(Records shown)

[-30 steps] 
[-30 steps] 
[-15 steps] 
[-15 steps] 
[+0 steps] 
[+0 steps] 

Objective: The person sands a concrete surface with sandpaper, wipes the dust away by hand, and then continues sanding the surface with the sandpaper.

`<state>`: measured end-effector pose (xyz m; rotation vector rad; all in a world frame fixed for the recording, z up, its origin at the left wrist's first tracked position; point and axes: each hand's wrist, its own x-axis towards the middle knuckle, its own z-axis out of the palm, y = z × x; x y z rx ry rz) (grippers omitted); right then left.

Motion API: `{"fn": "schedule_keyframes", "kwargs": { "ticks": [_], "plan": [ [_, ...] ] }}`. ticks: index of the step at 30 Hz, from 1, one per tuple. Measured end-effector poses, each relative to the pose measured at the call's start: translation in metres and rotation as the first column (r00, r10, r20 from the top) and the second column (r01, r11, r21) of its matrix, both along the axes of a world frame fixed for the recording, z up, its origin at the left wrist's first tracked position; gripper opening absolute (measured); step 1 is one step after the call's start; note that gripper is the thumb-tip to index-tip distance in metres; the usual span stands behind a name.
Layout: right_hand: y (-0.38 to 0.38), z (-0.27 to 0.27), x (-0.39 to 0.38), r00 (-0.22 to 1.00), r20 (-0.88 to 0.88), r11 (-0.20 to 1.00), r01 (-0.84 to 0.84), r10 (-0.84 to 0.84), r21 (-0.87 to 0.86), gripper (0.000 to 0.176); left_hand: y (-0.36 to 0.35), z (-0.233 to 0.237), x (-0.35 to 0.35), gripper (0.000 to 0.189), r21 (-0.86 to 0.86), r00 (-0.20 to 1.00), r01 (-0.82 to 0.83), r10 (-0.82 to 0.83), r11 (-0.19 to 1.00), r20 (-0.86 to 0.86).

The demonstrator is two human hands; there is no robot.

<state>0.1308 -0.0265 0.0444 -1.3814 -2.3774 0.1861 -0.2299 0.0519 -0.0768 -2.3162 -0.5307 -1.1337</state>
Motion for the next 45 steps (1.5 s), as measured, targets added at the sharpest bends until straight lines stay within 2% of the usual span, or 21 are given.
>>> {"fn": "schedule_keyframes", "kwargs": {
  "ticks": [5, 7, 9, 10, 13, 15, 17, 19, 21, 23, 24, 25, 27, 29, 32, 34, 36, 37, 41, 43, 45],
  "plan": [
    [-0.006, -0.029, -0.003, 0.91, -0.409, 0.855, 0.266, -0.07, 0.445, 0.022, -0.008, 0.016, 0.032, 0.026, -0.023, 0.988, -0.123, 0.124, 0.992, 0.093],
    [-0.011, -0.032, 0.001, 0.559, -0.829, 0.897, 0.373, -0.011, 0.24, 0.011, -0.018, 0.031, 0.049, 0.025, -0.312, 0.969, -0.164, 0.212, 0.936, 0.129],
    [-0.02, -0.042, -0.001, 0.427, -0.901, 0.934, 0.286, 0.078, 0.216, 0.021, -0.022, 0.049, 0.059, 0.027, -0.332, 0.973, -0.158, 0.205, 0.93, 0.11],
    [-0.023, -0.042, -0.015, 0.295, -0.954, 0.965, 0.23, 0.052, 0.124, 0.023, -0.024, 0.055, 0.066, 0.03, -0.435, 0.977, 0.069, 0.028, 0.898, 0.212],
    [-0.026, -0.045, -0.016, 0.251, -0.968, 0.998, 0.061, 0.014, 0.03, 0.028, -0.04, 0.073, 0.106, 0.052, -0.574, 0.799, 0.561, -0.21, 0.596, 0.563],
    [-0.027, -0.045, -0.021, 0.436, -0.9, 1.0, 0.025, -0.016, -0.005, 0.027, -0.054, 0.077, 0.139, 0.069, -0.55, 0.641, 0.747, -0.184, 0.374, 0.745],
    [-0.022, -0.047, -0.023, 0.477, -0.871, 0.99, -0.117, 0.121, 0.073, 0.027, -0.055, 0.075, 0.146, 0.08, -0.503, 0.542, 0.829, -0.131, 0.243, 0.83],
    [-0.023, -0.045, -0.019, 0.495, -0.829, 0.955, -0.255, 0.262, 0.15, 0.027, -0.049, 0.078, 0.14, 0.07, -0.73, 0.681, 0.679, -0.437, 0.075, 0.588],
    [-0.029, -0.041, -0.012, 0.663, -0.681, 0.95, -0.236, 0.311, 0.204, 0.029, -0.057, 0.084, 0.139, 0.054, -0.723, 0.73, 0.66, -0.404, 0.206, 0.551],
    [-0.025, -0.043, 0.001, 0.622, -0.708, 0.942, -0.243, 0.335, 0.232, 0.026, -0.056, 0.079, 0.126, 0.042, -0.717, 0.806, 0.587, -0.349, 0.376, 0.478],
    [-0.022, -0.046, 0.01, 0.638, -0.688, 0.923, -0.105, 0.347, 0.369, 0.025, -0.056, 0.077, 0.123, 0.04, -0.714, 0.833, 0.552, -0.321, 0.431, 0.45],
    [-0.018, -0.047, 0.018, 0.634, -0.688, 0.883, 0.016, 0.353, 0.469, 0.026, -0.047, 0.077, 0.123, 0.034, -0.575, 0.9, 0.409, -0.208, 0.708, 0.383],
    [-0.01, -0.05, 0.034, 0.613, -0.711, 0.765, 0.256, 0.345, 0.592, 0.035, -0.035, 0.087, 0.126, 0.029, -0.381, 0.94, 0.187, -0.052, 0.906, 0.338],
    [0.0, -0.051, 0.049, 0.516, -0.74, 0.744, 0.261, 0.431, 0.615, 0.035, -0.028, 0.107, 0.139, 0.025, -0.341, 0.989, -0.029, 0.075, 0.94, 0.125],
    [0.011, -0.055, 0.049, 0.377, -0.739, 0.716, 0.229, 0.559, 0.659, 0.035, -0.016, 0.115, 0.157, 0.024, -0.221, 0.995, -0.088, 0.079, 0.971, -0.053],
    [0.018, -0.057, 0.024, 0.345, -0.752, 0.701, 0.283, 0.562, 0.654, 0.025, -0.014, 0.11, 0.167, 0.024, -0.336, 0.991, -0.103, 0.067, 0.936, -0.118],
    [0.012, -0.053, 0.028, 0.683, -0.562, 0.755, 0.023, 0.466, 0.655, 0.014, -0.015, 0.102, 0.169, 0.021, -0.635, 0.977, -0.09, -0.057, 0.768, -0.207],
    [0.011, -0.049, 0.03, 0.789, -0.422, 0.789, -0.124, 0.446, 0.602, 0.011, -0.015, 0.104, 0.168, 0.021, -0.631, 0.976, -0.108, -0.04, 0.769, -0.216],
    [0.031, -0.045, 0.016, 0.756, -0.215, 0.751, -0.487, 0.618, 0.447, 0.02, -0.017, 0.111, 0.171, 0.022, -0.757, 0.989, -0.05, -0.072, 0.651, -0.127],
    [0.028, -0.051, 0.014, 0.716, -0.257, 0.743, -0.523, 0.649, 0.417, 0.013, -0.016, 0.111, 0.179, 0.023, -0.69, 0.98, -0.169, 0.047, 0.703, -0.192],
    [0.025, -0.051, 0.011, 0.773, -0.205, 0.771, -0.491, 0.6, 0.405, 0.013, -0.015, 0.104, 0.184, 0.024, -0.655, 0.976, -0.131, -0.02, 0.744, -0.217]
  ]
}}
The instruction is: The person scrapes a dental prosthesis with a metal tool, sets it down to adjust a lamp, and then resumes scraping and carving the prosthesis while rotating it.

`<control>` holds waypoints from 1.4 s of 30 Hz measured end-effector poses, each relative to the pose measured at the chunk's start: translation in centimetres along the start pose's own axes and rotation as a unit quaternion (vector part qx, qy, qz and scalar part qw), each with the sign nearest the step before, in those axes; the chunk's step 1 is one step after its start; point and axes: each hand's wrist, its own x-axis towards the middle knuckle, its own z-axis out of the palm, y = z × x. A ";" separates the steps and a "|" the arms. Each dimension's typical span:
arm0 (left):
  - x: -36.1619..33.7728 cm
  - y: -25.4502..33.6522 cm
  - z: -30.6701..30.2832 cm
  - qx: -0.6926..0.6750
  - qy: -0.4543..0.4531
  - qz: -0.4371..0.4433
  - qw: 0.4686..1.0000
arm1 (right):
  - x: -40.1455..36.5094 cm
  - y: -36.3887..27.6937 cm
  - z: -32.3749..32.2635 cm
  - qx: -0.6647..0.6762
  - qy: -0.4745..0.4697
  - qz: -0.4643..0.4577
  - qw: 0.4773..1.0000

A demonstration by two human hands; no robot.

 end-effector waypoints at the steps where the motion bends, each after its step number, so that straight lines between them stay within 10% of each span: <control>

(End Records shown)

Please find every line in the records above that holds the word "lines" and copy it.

Motion for the next 45 steps (1.5 s), as measured, targets added at the sharpest bends until straight lines stay within 2% of the usual span, or 21 are given.
 end-effector waypoints at the steps where the motion bends, each after its step number, so that straight lines between them stay within 10% of each span: <control>

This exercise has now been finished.